ACTION ITEM: The required copy runs from the first line of the material through the line containing "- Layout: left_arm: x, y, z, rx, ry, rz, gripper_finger", exactly as written and without pictures.

Segment Open

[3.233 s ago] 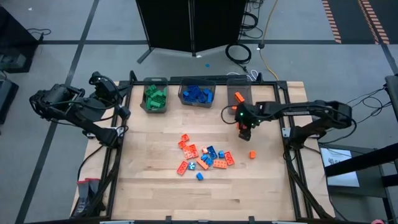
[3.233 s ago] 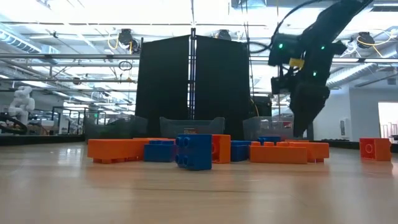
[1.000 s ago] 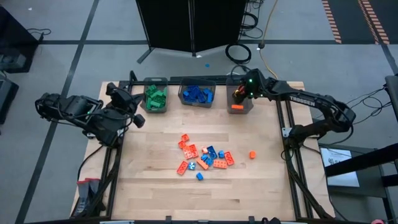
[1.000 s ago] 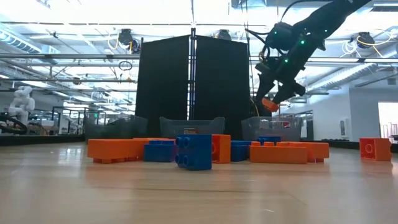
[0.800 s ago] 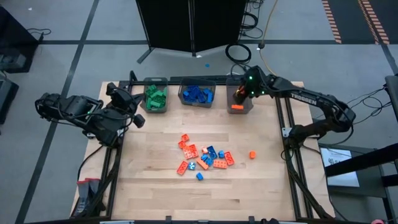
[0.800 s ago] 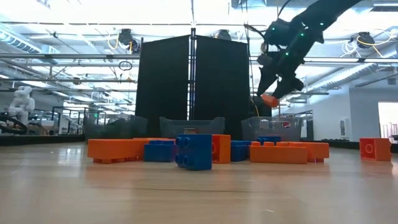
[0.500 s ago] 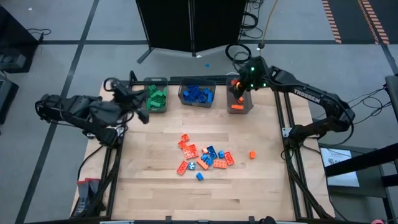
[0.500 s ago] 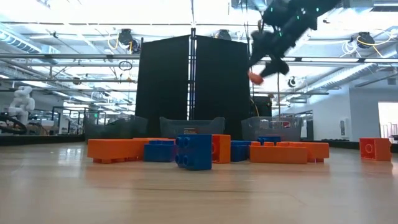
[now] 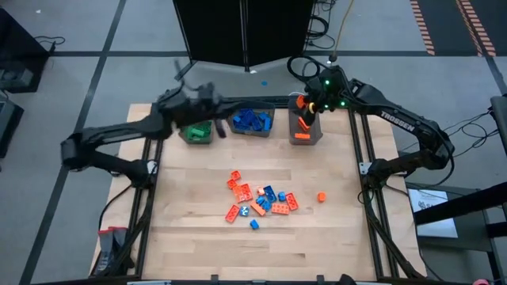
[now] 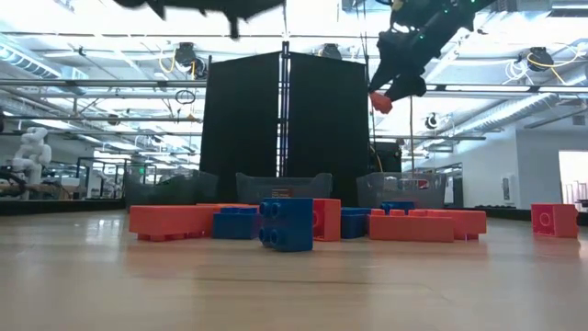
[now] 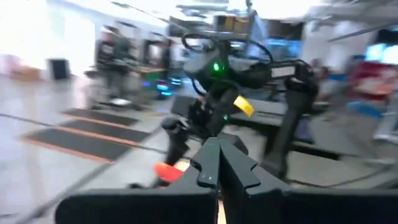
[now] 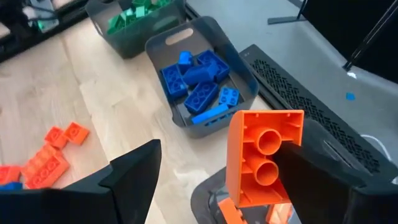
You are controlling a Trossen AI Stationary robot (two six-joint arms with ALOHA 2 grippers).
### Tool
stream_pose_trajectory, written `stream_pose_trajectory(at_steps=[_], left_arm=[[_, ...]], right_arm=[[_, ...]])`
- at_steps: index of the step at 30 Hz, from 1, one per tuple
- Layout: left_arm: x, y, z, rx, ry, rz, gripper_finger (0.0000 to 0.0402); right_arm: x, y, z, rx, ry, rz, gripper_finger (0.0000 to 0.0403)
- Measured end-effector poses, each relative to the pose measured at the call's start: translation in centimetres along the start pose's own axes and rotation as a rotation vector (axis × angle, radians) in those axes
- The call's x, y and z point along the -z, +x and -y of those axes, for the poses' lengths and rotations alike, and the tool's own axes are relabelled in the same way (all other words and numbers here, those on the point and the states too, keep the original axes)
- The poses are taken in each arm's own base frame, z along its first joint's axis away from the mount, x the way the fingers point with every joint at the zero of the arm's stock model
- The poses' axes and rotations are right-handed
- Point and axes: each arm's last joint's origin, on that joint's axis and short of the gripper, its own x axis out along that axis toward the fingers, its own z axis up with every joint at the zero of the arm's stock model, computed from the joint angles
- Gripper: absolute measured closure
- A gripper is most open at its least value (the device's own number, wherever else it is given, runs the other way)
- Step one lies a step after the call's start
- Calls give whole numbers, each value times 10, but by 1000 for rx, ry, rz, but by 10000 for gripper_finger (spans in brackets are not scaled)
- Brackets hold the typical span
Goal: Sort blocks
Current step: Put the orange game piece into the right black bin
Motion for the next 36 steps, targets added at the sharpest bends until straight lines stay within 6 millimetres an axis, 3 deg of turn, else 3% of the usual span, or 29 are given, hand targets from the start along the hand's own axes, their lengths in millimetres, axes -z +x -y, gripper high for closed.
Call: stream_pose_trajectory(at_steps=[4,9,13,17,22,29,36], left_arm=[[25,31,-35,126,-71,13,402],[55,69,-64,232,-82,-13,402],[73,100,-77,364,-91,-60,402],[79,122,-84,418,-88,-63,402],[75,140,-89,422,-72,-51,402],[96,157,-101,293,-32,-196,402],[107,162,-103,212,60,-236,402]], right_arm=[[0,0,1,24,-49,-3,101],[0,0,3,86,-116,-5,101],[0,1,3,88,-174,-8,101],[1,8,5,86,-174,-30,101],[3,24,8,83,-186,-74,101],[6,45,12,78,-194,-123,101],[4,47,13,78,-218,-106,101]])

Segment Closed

RESPONSE AREA:
[3.233 s ago] 
[3.233 s ago] 
[1.000 s ago] 
[1.000 s ago] 
[0.800 s ago] 
[0.800 s ago] 
[0.500 s ago] 
[0.500 s ago] 
[now] 
[now] 
[now] 
[now] 
You are controlling a Trossen AI Stationary robot (two six-joint arms with ALOHA 2 grippers).
### Tool
stream_pose_trajectory, written `stream_pose_trajectory(at_steps=[_], left_arm=[[_, ...]], right_arm=[[_, ...]])`
- at_steps: index of the step at 30 Hz, from 1, one per tuple
- Layout: left_arm: x, y, z, rx, ry, rz, gripper_finger (0.0000 to 0.0402); right_arm: x, y, z, rx, ry, rz, gripper_finger (0.0000 to 0.0403)

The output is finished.